*** DATA EXTRACT

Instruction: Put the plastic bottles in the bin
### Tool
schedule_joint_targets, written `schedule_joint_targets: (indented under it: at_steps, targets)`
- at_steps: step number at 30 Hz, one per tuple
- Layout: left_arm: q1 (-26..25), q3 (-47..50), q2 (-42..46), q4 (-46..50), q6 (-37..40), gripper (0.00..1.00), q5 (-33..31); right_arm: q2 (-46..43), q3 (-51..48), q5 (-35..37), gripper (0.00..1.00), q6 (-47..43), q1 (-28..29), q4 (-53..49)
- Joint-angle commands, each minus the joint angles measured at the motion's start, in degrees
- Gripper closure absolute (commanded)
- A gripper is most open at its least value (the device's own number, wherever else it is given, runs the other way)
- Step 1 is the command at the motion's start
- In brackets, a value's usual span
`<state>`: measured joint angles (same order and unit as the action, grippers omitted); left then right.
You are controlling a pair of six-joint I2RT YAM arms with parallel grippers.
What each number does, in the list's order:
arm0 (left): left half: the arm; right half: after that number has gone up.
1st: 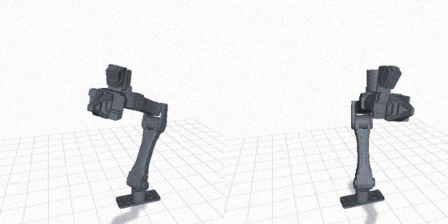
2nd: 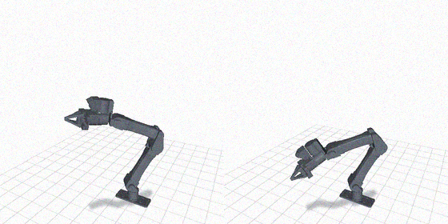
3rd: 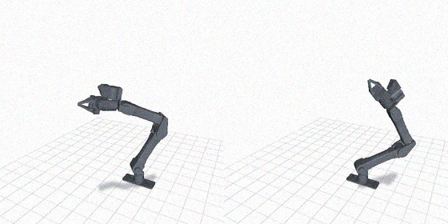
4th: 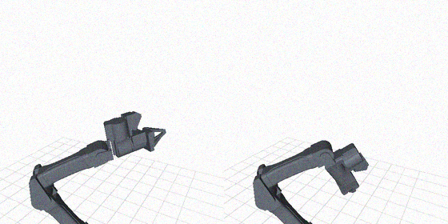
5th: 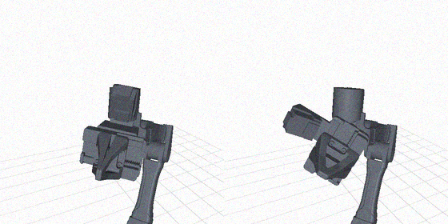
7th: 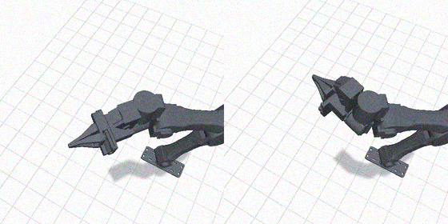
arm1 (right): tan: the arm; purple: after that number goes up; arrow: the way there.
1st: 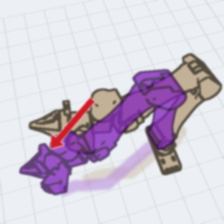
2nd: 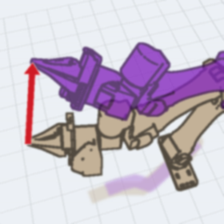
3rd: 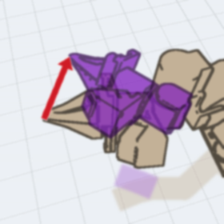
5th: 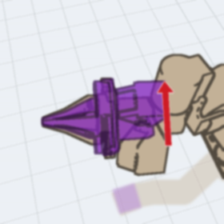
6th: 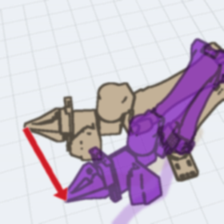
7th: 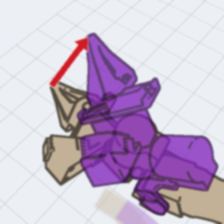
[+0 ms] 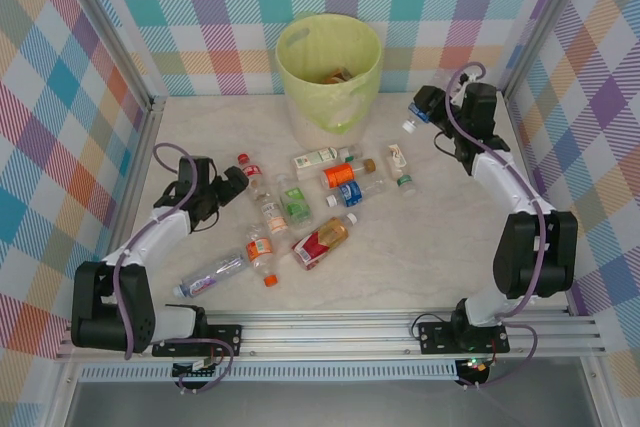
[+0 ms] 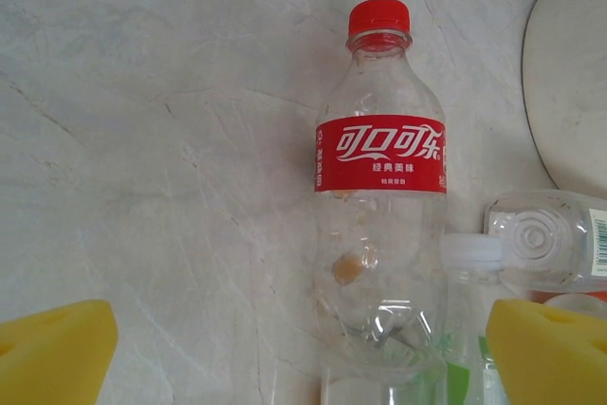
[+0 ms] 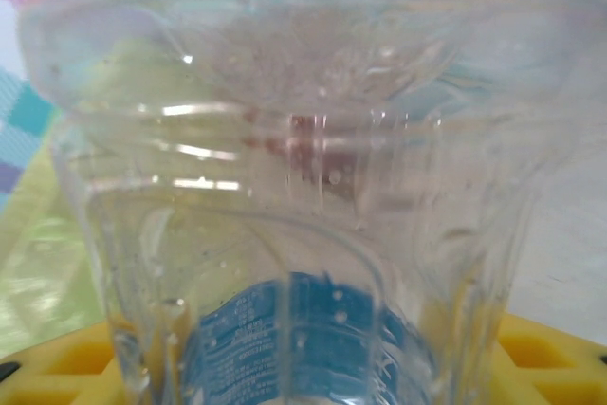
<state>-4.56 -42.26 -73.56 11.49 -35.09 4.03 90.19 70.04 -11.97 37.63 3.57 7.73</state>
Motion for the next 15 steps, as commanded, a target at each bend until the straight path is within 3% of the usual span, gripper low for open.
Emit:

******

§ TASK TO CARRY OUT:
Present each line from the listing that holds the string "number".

§ RESULT:
- at_steps: step number at 30 Hz, one per tuple
- A gripper is most open at its least value (the device's own number, wherever else it is given, runs the other way)
What each number does, in the list's order:
arm0 (left): left half: the arm; right half: after that number has gone up.
arm1 (right): tan: the arm; purple: after that number goes up; arrow: the way there.

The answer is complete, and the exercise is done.